- SUPPLIED MATERIAL:

- Opening Delimiter -

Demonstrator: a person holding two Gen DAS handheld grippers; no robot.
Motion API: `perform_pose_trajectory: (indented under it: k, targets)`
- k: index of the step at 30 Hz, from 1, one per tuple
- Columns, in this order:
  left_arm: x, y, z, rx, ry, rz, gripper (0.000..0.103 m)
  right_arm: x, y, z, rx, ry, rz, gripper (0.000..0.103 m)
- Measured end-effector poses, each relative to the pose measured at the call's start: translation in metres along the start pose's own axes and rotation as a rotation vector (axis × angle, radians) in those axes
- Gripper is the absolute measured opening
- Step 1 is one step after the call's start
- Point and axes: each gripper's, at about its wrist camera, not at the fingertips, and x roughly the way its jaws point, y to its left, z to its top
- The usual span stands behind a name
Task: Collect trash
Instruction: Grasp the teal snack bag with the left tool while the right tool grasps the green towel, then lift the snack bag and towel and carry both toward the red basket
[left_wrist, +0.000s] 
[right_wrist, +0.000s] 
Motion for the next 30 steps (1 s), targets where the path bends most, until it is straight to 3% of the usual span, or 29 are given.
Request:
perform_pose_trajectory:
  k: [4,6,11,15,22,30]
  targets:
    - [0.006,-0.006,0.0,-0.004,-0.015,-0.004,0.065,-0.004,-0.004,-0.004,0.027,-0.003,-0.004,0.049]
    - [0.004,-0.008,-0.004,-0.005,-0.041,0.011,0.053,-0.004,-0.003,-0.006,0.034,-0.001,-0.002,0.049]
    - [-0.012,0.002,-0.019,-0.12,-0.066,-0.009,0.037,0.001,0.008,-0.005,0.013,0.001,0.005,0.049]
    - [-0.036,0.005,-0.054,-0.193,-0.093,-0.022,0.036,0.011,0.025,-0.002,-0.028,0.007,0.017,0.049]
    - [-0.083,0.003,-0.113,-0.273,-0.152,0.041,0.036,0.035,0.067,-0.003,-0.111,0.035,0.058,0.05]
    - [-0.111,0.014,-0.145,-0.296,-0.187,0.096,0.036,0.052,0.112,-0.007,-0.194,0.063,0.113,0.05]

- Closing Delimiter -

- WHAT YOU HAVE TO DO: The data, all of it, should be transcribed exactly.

- EXPECTED ANSWER:
Demonstrator: a person holding two Gen DAS handheld grippers; no robot.
Motion API: `perform_pose_trajectory: (indented under it: k, targets)`
- k: index of the step at 30 Hz, from 1, one per tuple
- Columns, in this order:
  left_arm: x, y, z, rx, ry, rz, gripper (0.000..0.103 m)
  right_arm: x, y, z, rx, ry, rz, gripper (0.000..0.103 m)
- Measured end-effector poses, each relative to the pose measured at the call's start: translation in metres along the start pose's own axes and rotation as a rotation vector (axis × angle, radians) in those axes
- Gripper is the absolute measured opening
- Step 1 is one step after the call's start
- Point and axes: each gripper's, at about its wrist camera, not at the fingertips, and x roughly the way its jaws point, y to its left, z to its top
- The usual span stands behind a name
Task: Collect trash
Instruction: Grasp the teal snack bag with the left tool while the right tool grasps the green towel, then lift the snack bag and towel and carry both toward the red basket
[left_wrist, +0.000s] 
[right_wrist, +0.000s] 
Motion for the next 30 steps (1 s), targets where the path bends most, until it is straight to 3% of the usual span, or 29 are given.
Request:
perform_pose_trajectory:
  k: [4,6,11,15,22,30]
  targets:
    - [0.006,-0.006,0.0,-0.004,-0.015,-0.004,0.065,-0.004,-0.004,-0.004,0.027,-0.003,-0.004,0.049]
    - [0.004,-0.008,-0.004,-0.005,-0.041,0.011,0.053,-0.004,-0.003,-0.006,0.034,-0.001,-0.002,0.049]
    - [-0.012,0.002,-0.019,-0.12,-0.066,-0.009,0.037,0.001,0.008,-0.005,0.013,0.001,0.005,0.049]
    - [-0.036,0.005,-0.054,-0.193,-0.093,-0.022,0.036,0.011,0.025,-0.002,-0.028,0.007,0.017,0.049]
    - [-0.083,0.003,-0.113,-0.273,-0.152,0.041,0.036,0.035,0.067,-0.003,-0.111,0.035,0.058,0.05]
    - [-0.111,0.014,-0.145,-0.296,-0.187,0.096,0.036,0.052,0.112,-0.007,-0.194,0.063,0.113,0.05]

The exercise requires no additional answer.